Outro requisito para a aplicação das medidas coercitivas é o indício que o executado tenha patrimônio ou condições de adimplir sua obrigação, evitando-se que prive injustamente o executado de seus direitos apenas em razão de sua condição financeira e o deixe sofrendo as penalidades coercitivas por tempo indeterminado.
Também é requisito essencial da decisão que aplica alguma medida coercitiva atípica que ela seja devidamente fundamentada e que seja observado o direito do executado ao contraditório, conforme destacou a Quarta Turma do STJ em julgamento de Habeas Corpus que questionava a apreensão de passaporte do devedor.
Mais um requisito, que pode parecer óbvio num primeiro momento, é que seja observada se a medida é legal ou constitucional, bem como o sobrepeso dos direitos que se pretende proteger.

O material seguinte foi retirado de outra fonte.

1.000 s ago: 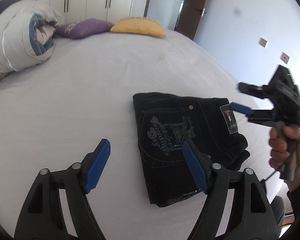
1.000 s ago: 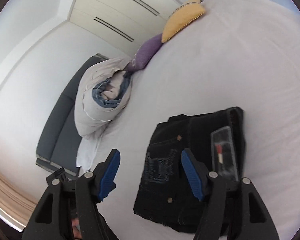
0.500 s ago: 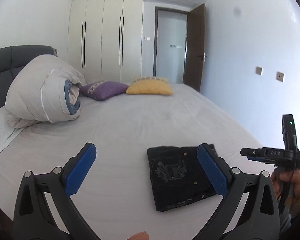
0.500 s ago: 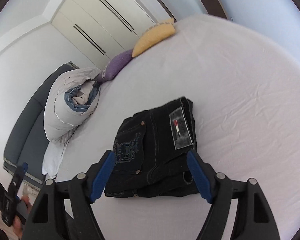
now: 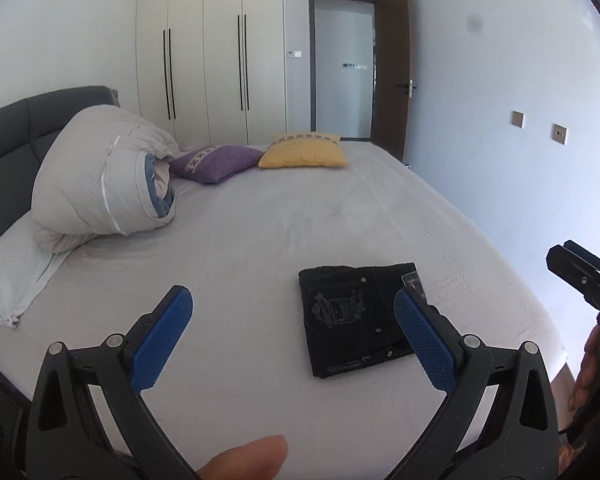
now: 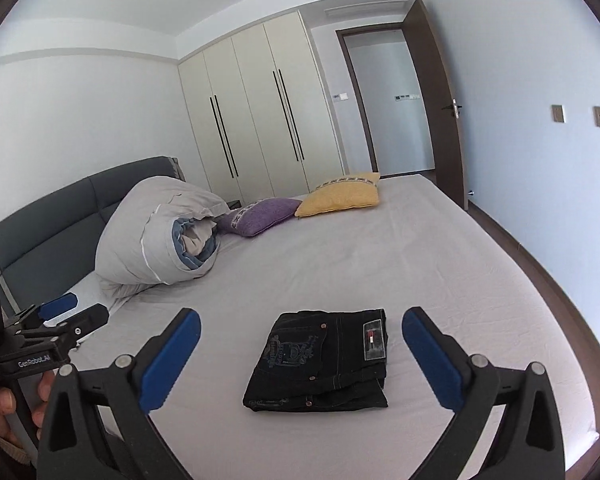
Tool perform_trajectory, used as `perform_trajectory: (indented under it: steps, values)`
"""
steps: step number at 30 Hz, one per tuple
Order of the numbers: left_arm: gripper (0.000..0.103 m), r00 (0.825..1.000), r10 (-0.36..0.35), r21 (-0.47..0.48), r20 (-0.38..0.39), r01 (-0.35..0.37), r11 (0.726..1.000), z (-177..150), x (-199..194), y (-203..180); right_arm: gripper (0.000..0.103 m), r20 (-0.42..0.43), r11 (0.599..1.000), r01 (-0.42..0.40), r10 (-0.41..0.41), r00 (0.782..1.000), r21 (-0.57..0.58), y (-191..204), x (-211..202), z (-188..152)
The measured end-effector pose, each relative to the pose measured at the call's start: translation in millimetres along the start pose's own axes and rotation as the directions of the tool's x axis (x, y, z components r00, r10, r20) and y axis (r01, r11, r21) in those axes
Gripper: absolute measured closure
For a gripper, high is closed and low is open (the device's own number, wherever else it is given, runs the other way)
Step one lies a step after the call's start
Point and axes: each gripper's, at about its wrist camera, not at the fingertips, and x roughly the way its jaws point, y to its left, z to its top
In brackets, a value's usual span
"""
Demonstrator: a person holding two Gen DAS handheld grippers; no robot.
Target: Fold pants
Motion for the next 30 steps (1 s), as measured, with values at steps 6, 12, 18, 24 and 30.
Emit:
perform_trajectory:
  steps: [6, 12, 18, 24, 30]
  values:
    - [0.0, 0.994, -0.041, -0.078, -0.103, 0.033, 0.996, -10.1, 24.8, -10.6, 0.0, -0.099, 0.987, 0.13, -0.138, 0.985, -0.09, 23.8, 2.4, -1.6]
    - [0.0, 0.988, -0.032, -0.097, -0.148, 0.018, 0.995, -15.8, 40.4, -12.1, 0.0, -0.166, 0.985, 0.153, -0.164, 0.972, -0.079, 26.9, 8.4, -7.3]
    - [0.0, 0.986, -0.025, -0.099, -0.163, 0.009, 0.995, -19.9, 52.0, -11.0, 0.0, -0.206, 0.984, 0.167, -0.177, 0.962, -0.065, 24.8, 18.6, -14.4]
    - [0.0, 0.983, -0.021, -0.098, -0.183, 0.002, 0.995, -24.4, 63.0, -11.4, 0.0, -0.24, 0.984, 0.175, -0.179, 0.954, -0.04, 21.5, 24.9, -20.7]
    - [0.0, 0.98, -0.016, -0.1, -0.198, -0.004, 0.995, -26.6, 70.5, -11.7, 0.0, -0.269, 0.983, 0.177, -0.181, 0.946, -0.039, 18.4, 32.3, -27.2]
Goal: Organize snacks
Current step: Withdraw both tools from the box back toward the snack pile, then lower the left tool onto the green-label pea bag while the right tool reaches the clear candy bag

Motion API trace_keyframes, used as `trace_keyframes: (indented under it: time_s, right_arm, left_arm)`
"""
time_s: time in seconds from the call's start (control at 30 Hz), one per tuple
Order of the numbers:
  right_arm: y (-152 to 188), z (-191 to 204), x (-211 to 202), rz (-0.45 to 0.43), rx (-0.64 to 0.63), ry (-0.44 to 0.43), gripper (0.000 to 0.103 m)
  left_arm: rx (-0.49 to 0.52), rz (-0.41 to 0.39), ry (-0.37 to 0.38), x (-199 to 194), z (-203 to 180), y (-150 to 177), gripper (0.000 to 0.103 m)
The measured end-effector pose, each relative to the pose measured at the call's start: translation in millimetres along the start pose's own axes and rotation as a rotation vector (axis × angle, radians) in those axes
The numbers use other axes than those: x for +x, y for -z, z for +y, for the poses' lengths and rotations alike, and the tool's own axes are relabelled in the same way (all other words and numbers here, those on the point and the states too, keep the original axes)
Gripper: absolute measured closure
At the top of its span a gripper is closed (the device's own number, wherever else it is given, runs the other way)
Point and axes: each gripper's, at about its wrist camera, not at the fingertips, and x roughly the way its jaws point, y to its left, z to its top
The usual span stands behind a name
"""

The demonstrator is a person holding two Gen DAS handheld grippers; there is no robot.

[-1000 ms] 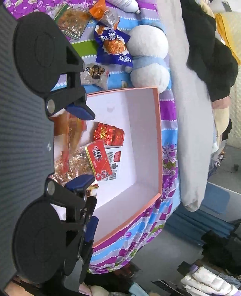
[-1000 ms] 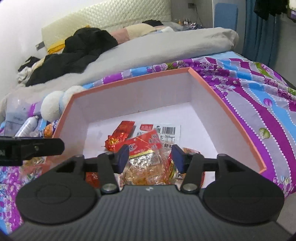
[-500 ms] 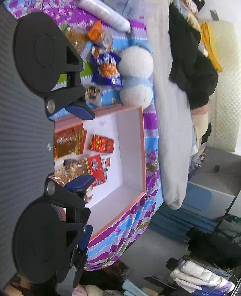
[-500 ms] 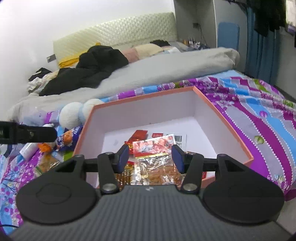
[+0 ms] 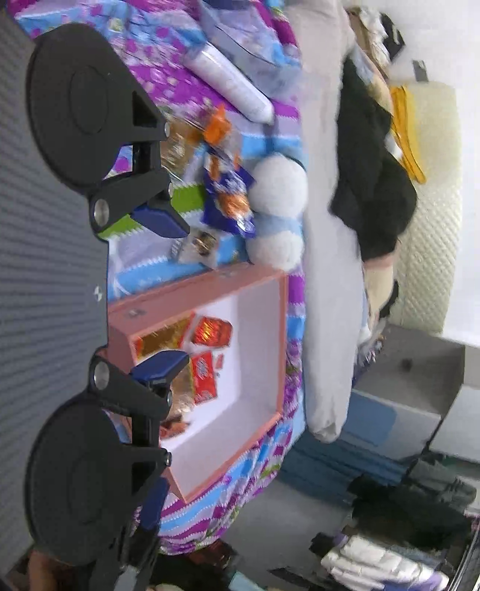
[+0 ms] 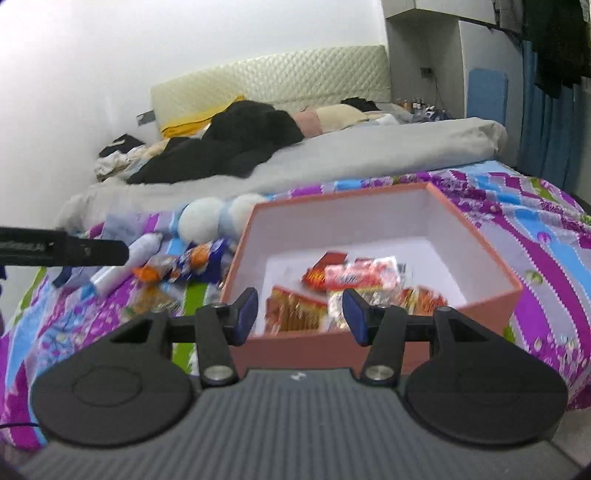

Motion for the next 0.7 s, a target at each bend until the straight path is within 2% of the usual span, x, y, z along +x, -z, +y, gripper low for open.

Para se exemplificar uma decisão que, na visão deste autor, seria absolutamente ilegal e inconstitucional, tem-se o caso do Juiz de Taguatinga/DF, que autorizou que a Polícia Militar utilizasse “instrumentos sonoros contínuos” e impedisse o fornecimento de água e comida numa tentativa de expulsar 35 alunos que ocupavam uma escola pública na cidade durante uma manifestação.
A medida coercitiva em questão é, na verdade, uma técnica de tortura física e psicológica, violando o art. 5º, inc. III, da Constituição Federal, que estabelece que “ninguém será submetido a tortura nem a tratamento desumano ou degradante”, bem como constitui crime previsto na lei 9455/97.
Naturalmente que as medidas executórias não poderiam, de forma alguma, por exemplo, consistir em atos de tortura ou que colocassem em risco direitos humanos do executado.
Por fim, outro requisito essencial é a razoabilidade e proporcionalidade. Não se pode determinar uma medida coercitiva atípica que não seja justificável pela obrigação que se pretende cumprir ou que cause mais danos que o que se pretende resolver.
Aqui podemos tomar de exemplo outro caso que, apesar de se tratar de uma medida tomada em um processo criminal, nos permite refletir sobre o requisito em questão.
Em 2014 e 2016, juízos criminais determinaram o bloqueio do aplicativo “WhatsApp” no Brasil após sua desenvolvedora, Facebook, não cumprir ordens de quebras de sigilos de usuários investigados por crimes.
Apesar de não se tratar de uma execução cível, é possível imaginar um pedido de bloqueio de aplicativo sendo feito numa execução de pagar quantia certa, de fazer ou não fazer, o que, contudo, representaria medida inequivocadamente desproporcional.
Não seria razoável se retirar o acesso de mais de 165 milhões de brasileiros a um aplicativo de comunicação, que muitas vezes utilizam do programa para o trabalho, estudo ou mesmo laser, apenas para satisfazer uma dívida de um credor.
É relevante destacar que, apesar da previsão legal e do entendimento do STJ que tem se consolidado a respeito da possibilidade de adoção de medidas executivas coercitivas atípicas e da sua inegável utilidade para aumentar a eficiência da prestação jurisdicional, há quem defenda sua impossibilidade, ilegalidade ou inconstitucionalidade.
Nesse interim, tramita desde 2018 no STF a Ação Direta de Inconstitucionalidade (ADIn) 5941, proposta pelo Partidos dos Trabalhadores, que visa a declaração de inconstitucionalidade do art. 139, inciso IV, do CPC, bem como para declarar inconstitucionais as medidas de apreensão de CNH e/ou suspensão do direito de dirigir, a apreensão de passaporte, a proibição de participação em concurso público e a proibição de participação em licitação pública.
A decisão definitiva da ADIn em questão certamente representará um marco no sistema processual brasileiro e poderá ser um divisor de águas na busca pela efetividade jurisdicional.
Apesar das polêmicas envolvendo as medidas executórias atípicas e dos diversos requisitos sua aplicação, sua utilização é relevante para alguns tipos de execuções e casos específicos, sendo um diferencial e uma arma poderosa para quem tiver maior criatividade e domínio dessa técnica processual.